### Problem statement
Exactly the lines starting at the line containing "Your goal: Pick" and ending at the line containing "arm0 (left): j7" are to be written out from the listing below, both included.

### Information supplied
• • • • •
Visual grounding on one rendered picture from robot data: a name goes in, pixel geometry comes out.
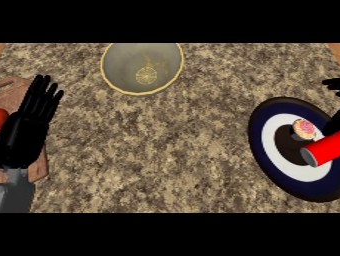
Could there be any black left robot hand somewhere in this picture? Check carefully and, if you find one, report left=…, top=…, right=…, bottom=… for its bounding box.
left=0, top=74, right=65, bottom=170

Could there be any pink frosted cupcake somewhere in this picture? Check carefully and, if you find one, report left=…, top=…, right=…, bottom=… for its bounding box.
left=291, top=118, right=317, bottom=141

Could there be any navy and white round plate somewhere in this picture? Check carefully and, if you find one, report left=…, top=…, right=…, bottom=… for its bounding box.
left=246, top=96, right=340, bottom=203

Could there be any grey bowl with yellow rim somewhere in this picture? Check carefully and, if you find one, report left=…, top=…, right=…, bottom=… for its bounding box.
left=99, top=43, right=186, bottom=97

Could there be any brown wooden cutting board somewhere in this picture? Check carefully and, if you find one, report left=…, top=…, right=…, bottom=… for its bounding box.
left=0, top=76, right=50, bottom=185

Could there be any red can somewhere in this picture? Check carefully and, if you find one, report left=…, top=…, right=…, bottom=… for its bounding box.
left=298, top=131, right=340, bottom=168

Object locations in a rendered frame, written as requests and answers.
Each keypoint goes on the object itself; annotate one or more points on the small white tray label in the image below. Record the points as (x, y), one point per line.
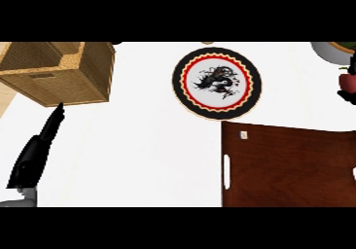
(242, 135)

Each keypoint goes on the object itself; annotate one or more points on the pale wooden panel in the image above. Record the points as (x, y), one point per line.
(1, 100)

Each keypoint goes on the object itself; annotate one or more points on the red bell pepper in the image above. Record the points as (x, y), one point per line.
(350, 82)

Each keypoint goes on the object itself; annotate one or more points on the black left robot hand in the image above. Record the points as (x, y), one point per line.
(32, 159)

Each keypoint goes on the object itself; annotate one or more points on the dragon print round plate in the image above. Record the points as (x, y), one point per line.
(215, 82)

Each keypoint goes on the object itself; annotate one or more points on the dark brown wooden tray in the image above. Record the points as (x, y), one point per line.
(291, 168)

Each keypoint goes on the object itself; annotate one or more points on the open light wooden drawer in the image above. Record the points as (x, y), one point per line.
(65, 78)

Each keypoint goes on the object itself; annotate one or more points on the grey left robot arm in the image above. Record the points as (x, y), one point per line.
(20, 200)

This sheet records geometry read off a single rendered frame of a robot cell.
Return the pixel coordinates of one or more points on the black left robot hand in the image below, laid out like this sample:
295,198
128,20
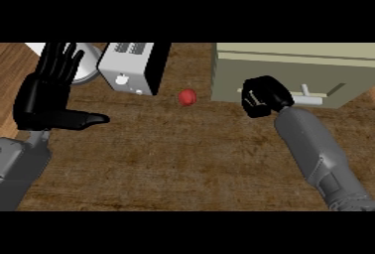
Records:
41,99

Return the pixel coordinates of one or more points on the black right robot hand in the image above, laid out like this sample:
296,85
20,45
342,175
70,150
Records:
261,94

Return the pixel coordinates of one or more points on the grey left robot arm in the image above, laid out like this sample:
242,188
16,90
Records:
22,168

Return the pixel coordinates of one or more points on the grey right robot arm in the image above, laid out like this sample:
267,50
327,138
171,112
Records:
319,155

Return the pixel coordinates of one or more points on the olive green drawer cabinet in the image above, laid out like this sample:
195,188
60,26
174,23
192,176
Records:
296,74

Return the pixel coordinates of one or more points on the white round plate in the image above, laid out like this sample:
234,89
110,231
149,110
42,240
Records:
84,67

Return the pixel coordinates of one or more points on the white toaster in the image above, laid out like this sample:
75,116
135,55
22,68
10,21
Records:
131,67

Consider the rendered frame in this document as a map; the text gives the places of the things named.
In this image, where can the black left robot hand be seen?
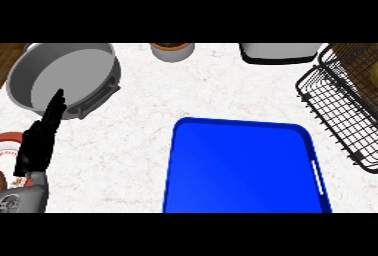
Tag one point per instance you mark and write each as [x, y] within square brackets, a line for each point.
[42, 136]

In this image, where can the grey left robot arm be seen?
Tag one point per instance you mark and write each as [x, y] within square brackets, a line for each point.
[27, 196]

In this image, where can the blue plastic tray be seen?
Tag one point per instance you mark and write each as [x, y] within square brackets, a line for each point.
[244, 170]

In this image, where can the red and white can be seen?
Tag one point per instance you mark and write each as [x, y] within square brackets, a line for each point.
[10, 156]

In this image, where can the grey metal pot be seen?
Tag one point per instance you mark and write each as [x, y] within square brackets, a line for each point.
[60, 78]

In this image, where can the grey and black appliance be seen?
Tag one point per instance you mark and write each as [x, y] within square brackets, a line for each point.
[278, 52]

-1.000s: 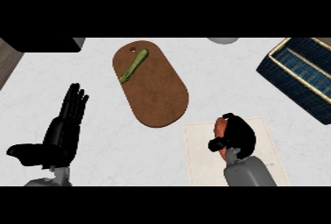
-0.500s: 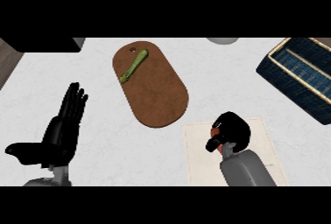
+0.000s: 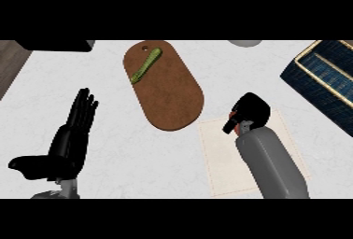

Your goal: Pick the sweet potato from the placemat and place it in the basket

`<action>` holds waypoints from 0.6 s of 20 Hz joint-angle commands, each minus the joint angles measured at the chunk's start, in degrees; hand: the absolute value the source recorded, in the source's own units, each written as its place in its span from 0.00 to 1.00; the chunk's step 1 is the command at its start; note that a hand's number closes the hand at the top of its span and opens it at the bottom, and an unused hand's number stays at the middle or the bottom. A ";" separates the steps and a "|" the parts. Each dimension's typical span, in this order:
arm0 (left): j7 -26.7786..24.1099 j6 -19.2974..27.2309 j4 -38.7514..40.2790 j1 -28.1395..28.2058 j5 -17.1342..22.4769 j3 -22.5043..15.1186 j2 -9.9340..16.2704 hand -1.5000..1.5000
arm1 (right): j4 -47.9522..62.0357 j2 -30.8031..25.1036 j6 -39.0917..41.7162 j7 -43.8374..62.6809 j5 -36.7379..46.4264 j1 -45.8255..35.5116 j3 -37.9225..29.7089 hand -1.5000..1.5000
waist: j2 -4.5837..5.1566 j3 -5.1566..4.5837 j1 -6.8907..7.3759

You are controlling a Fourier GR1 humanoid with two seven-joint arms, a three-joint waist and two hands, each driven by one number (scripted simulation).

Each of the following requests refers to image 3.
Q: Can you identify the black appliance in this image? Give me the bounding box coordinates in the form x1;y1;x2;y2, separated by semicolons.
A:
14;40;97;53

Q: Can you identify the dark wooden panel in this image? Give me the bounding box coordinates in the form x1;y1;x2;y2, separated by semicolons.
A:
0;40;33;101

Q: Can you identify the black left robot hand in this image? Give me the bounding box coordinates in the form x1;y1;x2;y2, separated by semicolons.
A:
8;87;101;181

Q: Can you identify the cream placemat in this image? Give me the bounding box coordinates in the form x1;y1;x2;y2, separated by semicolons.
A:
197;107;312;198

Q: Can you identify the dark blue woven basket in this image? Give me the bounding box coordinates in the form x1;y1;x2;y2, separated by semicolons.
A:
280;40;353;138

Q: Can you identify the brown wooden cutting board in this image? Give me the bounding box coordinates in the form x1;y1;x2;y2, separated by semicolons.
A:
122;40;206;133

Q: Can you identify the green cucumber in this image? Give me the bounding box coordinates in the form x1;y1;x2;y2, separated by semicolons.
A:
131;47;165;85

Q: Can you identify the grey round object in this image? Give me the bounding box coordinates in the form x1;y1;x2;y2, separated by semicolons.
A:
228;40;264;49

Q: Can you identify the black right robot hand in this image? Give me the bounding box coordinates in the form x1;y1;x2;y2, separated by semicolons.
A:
• • • • •
### Result for this task
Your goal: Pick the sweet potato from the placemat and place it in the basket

`<action>` holds waypoints from 0.6 s of 20 Hz joint-angle commands, each minus the joint angles measured at the chunk's start, in degrees; hand: the absolute value the source recorded, in the source's own units, each written as its place in its span from 0.00 to 1.00; the chunk's step 1 is the command at its start; note that a hand's number closes the hand at the top of its span and opens it at the bottom, and an unused hand's number stays at the middle or the bottom. A ";" separates the steps and a "|" the parts. Each dimension's typical span, in this order:
arm0 (left): j7 -26.7786..24.1099 j6 -19.2974..27.2309 j4 -38.7514..40.2790 j1 -28.1395..28.2058 j5 -17.1342..22.4769 j3 -22.5043..15.1186 j2 -9.9340..16.2704 hand -1.5000..1.5000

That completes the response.